**Work required:** Where the word "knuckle" shows up in a line below, that line is counted. State how many lines are counted, without any other words.

Collection entries:
==========
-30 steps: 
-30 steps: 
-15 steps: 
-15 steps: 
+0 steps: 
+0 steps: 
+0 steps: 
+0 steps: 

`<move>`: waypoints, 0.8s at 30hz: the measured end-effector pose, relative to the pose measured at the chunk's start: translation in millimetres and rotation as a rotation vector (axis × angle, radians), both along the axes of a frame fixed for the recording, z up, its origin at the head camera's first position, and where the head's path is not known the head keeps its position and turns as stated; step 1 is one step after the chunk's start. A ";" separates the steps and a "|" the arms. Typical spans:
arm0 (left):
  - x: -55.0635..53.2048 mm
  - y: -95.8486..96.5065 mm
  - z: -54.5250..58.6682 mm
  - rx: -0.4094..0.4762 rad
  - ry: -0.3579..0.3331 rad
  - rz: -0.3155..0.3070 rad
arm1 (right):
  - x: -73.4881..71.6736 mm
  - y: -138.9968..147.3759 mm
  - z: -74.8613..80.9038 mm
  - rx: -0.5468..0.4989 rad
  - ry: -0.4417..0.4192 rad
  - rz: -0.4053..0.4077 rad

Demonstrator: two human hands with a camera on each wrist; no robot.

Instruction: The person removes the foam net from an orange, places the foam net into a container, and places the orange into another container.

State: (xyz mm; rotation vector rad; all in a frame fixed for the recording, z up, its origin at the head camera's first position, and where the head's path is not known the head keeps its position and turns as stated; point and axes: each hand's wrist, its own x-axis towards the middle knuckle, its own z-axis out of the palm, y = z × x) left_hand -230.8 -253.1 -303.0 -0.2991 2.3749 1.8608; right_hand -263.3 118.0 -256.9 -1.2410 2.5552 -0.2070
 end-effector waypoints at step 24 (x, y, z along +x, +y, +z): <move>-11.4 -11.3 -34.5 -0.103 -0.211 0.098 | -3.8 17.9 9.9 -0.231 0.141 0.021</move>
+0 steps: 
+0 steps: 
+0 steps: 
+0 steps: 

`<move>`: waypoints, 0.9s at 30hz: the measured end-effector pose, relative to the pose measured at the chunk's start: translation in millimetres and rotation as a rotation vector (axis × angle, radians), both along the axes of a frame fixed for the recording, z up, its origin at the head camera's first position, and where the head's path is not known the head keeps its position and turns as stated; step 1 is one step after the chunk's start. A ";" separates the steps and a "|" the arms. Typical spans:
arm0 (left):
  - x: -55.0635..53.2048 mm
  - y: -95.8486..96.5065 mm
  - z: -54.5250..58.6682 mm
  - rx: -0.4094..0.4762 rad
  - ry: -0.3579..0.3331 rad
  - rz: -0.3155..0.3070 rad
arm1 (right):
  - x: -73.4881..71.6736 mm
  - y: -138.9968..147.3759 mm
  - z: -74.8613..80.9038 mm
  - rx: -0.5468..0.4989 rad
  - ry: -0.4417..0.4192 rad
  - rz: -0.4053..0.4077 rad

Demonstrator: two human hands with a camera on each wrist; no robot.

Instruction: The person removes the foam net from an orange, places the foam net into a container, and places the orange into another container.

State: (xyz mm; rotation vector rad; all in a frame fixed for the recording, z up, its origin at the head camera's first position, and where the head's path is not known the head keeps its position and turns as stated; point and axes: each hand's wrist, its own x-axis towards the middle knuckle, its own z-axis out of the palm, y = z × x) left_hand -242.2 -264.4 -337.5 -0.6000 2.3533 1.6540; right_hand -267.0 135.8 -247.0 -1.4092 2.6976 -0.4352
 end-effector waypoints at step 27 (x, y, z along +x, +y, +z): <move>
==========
**Response to the task:** 2